[Stored items]
***
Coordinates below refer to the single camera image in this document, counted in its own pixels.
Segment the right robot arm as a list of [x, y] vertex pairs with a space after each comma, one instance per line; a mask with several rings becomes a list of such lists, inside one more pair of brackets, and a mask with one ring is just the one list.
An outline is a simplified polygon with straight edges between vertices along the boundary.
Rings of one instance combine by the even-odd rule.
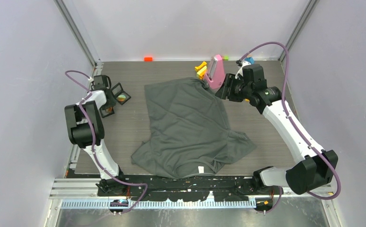
[[288, 187], [301, 195], [327, 185], [335, 180], [336, 192], [328, 199], [336, 198], [341, 183], [335, 168], [338, 155], [334, 150], [325, 150], [301, 125], [291, 111], [285, 96], [277, 87], [269, 87], [259, 64], [242, 66], [236, 74], [226, 74], [217, 83], [216, 96], [233, 102], [249, 100], [277, 130], [287, 145], [295, 165], [290, 168], [268, 166], [253, 173], [253, 189], [265, 194], [272, 186]]

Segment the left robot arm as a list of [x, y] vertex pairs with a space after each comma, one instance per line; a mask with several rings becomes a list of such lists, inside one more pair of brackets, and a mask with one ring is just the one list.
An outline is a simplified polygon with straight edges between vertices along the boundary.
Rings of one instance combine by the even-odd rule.
[[117, 97], [122, 93], [121, 84], [112, 85], [107, 75], [98, 75], [88, 79], [90, 86], [75, 80], [72, 70], [65, 75], [86, 91], [79, 102], [64, 108], [67, 134], [70, 142], [84, 150], [93, 160], [100, 174], [96, 186], [100, 191], [113, 192], [117, 196], [127, 192], [128, 184], [122, 180], [123, 173], [112, 159], [105, 145], [105, 128], [102, 119], [115, 113], [114, 107], [119, 103]]

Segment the grey t-shirt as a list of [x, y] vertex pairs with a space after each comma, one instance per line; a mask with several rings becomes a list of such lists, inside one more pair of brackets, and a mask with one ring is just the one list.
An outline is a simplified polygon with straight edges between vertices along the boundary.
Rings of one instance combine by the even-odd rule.
[[150, 138], [131, 162], [152, 175], [183, 179], [215, 175], [255, 150], [231, 129], [223, 102], [195, 78], [145, 85]]

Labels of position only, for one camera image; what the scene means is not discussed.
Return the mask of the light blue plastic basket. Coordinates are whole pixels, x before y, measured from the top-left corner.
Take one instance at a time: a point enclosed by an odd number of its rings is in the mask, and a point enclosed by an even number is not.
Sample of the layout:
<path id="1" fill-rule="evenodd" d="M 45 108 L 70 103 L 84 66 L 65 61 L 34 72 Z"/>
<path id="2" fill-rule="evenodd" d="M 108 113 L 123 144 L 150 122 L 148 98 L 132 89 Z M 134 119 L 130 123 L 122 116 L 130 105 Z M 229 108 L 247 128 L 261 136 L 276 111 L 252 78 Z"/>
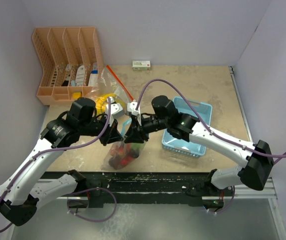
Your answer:
<path id="1" fill-rule="evenodd" d="M 180 96 L 173 98 L 173 103 L 178 110 L 178 112 L 190 114 L 195 117 L 197 115 L 191 110 L 191 108 L 186 104 L 186 102 Z M 213 107 L 209 103 L 190 100 L 189 103 L 193 109 L 198 113 L 198 115 L 203 119 L 203 121 L 210 125 L 212 118 Z M 201 144 L 186 142 L 184 140 L 176 139 L 172 137 L 167 130 L 164 130 L 162 137 L 162 147 L 173 153 L 185 154 L 194 158 L 199 158 L 205 155 L 206 147 Z"/>

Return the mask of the clear orange-zipper bag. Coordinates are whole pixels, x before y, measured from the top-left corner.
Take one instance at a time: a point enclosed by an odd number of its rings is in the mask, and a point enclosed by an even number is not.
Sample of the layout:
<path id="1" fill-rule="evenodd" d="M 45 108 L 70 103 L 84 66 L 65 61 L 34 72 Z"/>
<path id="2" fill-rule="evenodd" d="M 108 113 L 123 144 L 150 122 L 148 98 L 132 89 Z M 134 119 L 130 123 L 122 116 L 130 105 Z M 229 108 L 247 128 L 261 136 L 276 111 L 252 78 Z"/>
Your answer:
<path id="1" fill-rule="evenodd" d="M 109 65 L 98 74 L 97 84 L 94 87 L 83 86 L 82 96 L 95 101 L 99 96 L 114 93 L 114 100 L 120 103 L 126 112 L 126 105 L 133 101 L 133 96 Z"/>

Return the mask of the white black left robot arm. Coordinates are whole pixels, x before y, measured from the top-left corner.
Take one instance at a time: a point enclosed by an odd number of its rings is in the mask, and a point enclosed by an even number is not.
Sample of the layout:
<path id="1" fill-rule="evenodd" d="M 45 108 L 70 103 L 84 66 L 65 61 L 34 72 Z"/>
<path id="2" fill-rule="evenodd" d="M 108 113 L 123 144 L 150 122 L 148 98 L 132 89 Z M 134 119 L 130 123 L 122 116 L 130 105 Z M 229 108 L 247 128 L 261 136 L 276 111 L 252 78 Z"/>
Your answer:
<path id="1" fill-rule="evenodd" d="M 122 139 L 117 130 L 117 116 L 123 107 L 113 97 L 107 98 L 104 113 L 97 113 L 95 101 L 75 100 L 70 110 L 50 121 L 28 157 L 14 174 L 0 185 L 0 213 L 15 226 L 27 223 L 45 204 L 64 196 L 80 196 L 90 187 L 81 173 L 70 170 L 62 177 L 39 186 L 38 180 L 65 151 L 76 149 L 81 136 L 100 141 L 102 145 Z"/>

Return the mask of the yellow banana bunch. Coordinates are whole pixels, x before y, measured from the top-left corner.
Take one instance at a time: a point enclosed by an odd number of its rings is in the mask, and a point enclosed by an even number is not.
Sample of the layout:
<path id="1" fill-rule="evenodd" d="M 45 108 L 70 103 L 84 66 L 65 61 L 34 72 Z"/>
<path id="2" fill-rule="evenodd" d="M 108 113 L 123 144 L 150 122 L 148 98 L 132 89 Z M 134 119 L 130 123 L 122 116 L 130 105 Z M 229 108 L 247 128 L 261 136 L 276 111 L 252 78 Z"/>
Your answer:
<path id="1" fill-rule="evenodd" d="M 108 104 L 107 102 L 108 97 L 116 98 L 116 94 L 114 93 L 104 94 L 99 96 L 95 100 L 95 106 L 98 114 L 105 113 L 106 105 Z"/>

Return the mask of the clear blue-zipper bag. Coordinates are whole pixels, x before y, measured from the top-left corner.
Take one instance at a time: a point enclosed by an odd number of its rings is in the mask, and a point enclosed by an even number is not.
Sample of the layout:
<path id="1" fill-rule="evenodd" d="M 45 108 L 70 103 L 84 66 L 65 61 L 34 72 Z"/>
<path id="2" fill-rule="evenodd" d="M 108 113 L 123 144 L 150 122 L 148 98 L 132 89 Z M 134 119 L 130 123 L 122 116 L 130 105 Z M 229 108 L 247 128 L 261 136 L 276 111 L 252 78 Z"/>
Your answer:
<path id="1" fill-rule="evenodd" d="M 118 171 L 126 167 L 139 158 L 144 146 L 145 143 L 125 143 L 124 141 L 113 143 L 105 156 L 101 169 L 104 171 Z"/>

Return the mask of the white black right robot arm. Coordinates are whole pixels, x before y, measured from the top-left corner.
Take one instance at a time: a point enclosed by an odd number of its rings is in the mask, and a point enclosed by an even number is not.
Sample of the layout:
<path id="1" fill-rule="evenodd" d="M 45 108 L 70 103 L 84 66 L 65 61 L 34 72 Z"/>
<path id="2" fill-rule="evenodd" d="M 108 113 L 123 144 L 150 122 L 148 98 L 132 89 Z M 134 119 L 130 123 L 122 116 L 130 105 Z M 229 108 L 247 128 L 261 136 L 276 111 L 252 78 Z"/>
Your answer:
<path id="1" fill-rule="evenodd" d="M 142 144 L 148 141 L 150 133 L 166 130 L 178 140 L 203 145 L 237 164 L 210 172 L 205 183 L 209 195 L 216 196 L 223 189 L 237 185 L 245 185 L 256 191 L 264 189 L 274 166 L 266 142 L 244 141 L 217 131 L 202 123 L 199 117 L 177 110 L 173 101 L 164 95 L 153 98 L 152 108 L 154 113 L 143 117 L 137 102 L 127 104 L 131 126 L 126 133 L 126 143 Z"/>

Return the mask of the green grape bunch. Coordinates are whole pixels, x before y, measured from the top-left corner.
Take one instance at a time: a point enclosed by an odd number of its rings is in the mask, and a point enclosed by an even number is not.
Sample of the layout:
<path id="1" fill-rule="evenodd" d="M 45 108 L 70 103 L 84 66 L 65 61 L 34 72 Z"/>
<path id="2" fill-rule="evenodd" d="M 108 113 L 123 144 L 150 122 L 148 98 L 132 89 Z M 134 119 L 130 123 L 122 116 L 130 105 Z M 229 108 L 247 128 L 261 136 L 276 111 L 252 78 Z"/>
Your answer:
<path id="1" fill-rule="evenodd" d="M 132 143 L 131 146 L 130 146 L 130 155 L 133 157 L 133 158 L 138 158 L 140 156 L 140 153 L 141 151 L 143 150 L 145 144 L 144 143 Z"/>
***
Where does "white" appear in the records above? Copy each line that holds it.

Return the mask of the white black left robot arm. Coordinates are whole pixels, x before y, measured from the top-left corner.
Return the mask of the white black right robot arm. Coordinates are whole pixels, x before y, measured from the top-left corner.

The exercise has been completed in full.